Data to process =
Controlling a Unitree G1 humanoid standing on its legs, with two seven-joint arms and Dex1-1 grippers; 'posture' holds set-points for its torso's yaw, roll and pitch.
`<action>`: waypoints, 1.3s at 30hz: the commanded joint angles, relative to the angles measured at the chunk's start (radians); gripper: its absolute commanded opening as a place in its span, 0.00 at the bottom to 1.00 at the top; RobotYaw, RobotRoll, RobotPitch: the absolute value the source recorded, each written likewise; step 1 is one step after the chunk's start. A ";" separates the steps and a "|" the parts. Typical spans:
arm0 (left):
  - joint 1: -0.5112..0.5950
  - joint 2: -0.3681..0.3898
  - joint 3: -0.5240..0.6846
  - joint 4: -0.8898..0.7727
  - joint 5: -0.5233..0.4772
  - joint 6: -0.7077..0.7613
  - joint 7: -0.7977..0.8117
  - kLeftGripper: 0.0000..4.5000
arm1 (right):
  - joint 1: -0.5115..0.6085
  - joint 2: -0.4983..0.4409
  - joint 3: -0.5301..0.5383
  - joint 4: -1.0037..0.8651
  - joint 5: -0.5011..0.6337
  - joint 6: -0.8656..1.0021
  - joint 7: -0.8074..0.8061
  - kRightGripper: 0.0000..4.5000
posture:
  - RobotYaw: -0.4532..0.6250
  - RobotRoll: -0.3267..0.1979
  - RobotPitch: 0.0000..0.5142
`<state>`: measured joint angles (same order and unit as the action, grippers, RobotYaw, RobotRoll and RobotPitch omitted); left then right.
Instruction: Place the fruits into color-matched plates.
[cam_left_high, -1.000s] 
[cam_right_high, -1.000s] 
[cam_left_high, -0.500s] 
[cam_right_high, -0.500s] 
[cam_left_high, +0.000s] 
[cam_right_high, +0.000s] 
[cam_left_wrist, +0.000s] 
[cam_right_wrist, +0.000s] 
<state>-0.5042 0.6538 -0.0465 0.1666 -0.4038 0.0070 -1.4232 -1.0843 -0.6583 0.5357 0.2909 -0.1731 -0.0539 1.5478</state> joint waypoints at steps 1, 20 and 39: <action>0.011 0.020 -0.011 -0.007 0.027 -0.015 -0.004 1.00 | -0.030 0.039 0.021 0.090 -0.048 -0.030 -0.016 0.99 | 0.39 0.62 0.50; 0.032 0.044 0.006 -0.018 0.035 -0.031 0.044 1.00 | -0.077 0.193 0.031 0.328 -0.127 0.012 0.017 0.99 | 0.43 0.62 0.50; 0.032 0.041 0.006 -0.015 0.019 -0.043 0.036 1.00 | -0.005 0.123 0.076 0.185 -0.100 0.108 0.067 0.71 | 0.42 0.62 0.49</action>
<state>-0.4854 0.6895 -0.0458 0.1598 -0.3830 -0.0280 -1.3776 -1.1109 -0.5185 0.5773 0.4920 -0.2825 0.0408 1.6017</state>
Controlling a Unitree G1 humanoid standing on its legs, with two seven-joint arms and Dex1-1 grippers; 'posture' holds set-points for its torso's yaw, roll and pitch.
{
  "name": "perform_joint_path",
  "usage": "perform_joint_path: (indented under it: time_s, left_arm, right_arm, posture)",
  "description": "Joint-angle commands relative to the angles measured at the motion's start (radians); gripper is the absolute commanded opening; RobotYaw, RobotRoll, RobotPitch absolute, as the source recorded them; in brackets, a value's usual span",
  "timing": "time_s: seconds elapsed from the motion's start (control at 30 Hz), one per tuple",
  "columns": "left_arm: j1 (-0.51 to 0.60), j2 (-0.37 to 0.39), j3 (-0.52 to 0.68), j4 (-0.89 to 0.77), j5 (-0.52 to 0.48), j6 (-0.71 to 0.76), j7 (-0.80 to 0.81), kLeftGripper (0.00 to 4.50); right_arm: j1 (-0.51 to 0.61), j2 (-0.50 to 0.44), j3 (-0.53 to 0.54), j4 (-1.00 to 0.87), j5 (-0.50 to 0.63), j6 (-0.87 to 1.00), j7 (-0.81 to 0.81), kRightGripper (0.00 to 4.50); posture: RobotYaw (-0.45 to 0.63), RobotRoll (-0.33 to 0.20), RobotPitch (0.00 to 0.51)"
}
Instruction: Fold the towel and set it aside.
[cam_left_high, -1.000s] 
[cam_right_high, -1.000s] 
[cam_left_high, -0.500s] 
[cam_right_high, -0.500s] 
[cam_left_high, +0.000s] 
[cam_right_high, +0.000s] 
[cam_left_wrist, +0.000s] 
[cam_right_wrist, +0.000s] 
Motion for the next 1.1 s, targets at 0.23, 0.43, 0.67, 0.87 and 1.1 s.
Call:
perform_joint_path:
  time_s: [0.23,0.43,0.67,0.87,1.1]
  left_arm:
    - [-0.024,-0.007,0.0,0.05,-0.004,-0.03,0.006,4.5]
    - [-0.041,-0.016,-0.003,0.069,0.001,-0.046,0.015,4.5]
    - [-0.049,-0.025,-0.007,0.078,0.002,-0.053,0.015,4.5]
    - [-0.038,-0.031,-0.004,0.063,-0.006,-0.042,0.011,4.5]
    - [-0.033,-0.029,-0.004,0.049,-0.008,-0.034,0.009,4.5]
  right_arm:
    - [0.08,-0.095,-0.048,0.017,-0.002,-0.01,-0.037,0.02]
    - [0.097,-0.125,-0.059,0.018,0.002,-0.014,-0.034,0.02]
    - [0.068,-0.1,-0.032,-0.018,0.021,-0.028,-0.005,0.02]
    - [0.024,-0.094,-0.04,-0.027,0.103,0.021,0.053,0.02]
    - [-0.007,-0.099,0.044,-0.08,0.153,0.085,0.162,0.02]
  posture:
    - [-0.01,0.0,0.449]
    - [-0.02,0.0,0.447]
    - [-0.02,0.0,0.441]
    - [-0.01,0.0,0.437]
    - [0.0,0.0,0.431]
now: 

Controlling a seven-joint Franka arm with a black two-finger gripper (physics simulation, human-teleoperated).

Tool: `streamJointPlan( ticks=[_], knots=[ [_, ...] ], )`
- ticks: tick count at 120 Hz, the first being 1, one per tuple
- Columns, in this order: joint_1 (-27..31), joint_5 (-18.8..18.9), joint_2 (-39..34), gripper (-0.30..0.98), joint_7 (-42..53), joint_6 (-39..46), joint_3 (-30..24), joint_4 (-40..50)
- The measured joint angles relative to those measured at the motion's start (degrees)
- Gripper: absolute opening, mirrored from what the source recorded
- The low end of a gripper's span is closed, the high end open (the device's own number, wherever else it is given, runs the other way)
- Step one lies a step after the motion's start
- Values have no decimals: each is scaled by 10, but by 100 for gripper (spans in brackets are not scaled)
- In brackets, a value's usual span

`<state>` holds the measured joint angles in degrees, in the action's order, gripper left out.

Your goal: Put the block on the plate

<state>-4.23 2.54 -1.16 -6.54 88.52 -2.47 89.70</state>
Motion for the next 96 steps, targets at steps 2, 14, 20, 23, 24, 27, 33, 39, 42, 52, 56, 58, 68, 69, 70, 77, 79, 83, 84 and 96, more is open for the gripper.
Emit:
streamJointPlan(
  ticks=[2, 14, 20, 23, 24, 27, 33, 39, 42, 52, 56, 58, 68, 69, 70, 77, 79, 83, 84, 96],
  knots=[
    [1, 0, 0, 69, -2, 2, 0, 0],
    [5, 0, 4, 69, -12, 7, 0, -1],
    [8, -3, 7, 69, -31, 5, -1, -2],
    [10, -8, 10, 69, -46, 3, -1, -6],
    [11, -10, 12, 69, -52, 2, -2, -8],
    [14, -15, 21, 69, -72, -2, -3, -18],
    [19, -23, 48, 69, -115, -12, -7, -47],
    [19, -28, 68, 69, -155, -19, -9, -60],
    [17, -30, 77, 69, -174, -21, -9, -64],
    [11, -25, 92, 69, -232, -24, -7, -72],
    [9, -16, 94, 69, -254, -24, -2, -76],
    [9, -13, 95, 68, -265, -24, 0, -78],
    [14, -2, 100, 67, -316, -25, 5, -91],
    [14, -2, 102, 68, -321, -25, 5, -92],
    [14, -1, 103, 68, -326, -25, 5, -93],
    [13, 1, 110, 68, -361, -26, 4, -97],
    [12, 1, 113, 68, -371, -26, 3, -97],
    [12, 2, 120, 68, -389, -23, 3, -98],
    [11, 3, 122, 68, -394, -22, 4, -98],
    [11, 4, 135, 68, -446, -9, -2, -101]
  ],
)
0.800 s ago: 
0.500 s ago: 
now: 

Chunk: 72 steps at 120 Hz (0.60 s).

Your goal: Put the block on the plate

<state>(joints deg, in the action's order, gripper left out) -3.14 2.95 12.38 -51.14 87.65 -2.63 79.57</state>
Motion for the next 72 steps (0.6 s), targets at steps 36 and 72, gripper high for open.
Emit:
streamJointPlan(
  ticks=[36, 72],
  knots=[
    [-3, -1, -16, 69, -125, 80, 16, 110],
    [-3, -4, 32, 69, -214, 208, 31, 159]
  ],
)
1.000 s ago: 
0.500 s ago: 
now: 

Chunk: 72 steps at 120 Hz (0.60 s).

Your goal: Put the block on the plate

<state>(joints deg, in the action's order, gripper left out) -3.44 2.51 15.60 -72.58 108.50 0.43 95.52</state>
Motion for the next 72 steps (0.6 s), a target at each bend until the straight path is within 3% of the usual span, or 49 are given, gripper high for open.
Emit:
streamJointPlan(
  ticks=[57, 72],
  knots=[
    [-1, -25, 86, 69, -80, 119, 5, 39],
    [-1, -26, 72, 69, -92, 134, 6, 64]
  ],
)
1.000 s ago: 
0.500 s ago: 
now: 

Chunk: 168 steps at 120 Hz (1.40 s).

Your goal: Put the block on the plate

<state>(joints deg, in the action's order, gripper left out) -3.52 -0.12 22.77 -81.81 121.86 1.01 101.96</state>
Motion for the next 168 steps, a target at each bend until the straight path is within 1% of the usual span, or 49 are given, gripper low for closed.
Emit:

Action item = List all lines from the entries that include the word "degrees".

Exercise answer =
- The measured joint angles relative to those measured at the motion's start (degrees)
`<state>` holds the measured joint angles in degrees, in the action's order, gripper left out.

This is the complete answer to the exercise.